Who I Hate Today

By: Declan Hertel
Entertainment Editor

DeclanColor

This is not going to be a rage-vomit like some of my other pieces. You can put away your hate-ponchos and anger-umbrellas, my children, for you will not be soaked with my vitriol today.

I had an epiphany a few nights ago. I have been using an ad-blocking software since the day I heard that was a thing. Unless airing on a certain February Sunday, nobody likes ads. So downloading a free thing that allowed me to block those suckers was a no-brainer.

I eventually had it turned off on pretty much every website, and most of the ones it remained active on just hadn’t asked me to not use it yet.
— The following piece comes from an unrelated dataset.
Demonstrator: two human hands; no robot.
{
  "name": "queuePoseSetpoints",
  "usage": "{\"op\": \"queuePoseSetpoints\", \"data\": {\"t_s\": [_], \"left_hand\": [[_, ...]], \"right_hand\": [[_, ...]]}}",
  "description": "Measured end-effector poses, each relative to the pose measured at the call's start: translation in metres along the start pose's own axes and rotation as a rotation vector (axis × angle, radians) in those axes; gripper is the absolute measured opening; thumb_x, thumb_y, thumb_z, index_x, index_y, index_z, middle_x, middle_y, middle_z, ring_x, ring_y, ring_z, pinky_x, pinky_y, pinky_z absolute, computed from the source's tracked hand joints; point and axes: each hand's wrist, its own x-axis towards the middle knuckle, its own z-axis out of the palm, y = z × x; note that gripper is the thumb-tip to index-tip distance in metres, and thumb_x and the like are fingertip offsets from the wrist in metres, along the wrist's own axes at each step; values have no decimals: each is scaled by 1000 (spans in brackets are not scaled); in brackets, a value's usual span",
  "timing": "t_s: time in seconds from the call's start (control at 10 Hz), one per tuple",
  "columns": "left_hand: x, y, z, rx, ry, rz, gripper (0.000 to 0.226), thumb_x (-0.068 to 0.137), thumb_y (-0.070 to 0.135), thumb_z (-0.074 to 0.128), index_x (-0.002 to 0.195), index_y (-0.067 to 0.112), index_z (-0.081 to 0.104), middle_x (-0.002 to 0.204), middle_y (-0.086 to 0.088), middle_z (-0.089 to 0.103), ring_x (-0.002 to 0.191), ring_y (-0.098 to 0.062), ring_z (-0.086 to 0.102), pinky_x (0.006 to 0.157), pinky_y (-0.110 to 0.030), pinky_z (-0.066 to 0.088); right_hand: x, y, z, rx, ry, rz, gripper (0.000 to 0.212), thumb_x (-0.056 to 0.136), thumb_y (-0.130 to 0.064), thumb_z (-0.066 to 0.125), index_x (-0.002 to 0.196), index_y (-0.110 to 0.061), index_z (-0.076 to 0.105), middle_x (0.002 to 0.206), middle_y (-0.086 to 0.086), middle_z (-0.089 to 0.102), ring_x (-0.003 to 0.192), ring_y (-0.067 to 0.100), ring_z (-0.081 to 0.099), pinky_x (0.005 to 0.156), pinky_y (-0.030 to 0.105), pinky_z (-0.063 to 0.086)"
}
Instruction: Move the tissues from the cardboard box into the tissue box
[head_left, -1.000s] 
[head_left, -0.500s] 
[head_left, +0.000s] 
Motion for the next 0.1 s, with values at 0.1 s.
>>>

It’s the right thing to do; these sites rely on ad revenue to keep their services free. As a regular user, I am only hurting myself by blocking their ads.

But the epiphany I had was about the site that I originally downloaded it for: YouTube. YouTube never asked me to turn it off, so I never did. But I wasn’t hurting YouTube by denying the ads, I realized I was hurting the creators.

A lot of folks don’t even think about online video as a viable enterprise, even as creators such as Philip DeFranco and Rooster Teeth have built veritable media empires out of it. It hasn’t yet reached legitimacy, despite it quickly becoming one of our most common ways to get information, not to mention its increasing prevalence as a pastime. But I’ll let you in on a piece of inside knowledge: it ain’t free to make that stuff.

Geoff Ramsey of Rooster Teeth spoke about this on the Off Topic podcast: there’s a weird level of entitlement amongst consumers of internet media, that they’re doing the creators a favor by watching their videos at all. In regards to Pewdiepie, one of the most successful YouTubers ever, they say, “he’s got millions of dollars already and a mansion and whatever.” Ramsey says of this: “Yeah, but you know who doesn’t? My crew.”

And that’s what it is. This is a real industry, people. People are trying to make a living producing content for you to watch, for FREE, and all they ask of you is an extra few seconds of your time, an extra few seconds that allows them to do what they love by giving them money to do it. For the love of independent creators everywhere, please: get rid of your ad-blocker.